Appeal by the defendant from a judgment of the County Court, Orange County (DeRosa, J.), rendered October 7, 2009, convicting him of attempted murder in the first degree, attempted murder in the second degree, assault in the first degree, attempted aggravated assault on a police officer, criminal possession of a weapon in the second degree, and criminal possession of a weapon in the third degree, upon a jury verdict, and imposing sentence.
Ordered that the judgment is affirmed.
The Supreme Court properly denied the defendant’s motion to sever certain counts in the indictment, since the nature of the proof for each of the offenses was material and admissible as evidence upon the trial of the other counts in the indictment (see CPL 200.20 [2] [b]). Inasmuch as the offenses were properly joined in one indictment from the outset, the court lacked the statutory authority to sever them (see CPL 200.20 [3]; People v Bongarzone, 69 NY2d 892, 895 [1987]; People v Dayton, 66 AD3d 797 [2009]; People v Salnave, 41 AD3d 872, 873 [2007]).
The defendant’s contention that the Supreme Court erred in allowing the introduction of evidence of prior uncharged crimes or bad acts (see generally People v Molineux, 168 NY 264 [1901]) is unpreserved for appellate review (see CPL 470.05 [2]). In any event, any error was harmless, as there was overwhelming evidence of the defendant’s guilt, and no significant probability that the error affected the verdict (see People v Crimmins, 36 NY2d 230, 241-242 [1975]; People v Louis, 99 AD3d 725, 726 [2012]).

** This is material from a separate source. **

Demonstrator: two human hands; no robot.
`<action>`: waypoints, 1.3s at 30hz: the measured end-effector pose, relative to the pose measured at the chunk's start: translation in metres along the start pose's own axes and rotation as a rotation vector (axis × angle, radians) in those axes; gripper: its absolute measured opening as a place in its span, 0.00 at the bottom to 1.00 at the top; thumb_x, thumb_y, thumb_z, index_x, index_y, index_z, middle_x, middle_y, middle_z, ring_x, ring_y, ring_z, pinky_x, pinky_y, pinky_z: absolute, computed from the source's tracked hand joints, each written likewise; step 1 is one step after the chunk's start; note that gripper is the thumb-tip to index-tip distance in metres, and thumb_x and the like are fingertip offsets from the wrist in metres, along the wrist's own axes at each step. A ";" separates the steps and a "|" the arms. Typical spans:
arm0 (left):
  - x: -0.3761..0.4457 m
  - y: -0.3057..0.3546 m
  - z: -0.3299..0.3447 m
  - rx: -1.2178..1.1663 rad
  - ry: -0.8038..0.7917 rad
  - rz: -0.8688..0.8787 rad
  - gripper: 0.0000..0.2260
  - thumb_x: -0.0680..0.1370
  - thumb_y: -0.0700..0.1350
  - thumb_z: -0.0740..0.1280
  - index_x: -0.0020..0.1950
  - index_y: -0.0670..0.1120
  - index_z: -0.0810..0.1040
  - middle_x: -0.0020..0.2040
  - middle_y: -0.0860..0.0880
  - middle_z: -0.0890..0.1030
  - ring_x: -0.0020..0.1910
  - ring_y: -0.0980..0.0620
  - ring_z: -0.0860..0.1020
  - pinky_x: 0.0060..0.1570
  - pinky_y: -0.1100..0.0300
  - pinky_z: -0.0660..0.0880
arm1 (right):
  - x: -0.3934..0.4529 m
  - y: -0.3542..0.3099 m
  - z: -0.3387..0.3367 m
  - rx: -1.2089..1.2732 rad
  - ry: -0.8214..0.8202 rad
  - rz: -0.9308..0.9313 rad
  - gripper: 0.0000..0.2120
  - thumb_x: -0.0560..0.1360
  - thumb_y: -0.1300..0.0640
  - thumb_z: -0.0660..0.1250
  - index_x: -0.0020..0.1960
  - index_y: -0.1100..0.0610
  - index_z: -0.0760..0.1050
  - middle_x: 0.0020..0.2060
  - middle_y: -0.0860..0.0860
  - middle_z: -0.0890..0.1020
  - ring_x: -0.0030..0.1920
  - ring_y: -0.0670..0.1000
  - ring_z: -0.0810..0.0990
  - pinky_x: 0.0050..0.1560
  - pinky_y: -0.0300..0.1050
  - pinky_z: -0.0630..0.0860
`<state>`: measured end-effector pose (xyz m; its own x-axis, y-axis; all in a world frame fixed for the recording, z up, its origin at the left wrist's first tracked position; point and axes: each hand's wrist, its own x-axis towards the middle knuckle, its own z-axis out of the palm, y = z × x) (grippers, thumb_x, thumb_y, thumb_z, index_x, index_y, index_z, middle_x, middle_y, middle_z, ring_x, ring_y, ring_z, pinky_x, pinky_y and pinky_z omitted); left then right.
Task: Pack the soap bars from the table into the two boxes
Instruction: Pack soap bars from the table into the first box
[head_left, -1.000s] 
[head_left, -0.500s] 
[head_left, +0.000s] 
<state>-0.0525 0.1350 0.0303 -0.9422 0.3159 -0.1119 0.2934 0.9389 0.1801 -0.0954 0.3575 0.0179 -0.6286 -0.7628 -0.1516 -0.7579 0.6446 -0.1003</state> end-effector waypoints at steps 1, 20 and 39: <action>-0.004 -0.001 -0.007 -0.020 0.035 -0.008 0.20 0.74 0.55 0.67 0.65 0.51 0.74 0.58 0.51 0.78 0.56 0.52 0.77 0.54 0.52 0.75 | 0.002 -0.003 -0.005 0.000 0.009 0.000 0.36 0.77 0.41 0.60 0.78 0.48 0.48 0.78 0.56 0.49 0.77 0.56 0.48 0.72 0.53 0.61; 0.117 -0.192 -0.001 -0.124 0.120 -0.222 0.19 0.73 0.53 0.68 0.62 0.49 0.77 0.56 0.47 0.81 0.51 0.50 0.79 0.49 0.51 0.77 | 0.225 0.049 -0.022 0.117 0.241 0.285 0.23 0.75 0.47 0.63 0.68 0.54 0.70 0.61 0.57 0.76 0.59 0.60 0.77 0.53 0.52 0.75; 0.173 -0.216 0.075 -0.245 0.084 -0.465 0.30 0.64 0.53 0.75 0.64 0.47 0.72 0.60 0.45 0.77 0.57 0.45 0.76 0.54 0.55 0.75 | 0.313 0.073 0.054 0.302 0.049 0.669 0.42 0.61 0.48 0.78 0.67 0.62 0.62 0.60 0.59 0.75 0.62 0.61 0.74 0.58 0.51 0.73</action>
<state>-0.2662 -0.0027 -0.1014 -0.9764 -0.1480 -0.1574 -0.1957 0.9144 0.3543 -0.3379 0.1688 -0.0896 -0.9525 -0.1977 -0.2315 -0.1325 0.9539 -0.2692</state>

The defendant was not deprived of the effective assistance of counsel (see People v Benevento, 91 NY2d 708 [1998]; People v Baldi, 54 NY2d 137 [1981]).
The sentence imposed was not excessive (see People v Suitte, 90 AD2d 80 [1982]).
The defendant’s remaining contentions, including those raised in his pro se supplemental brief, are without merit. Balkin, J.P., Hall, Lott and Miller, JJ., concur.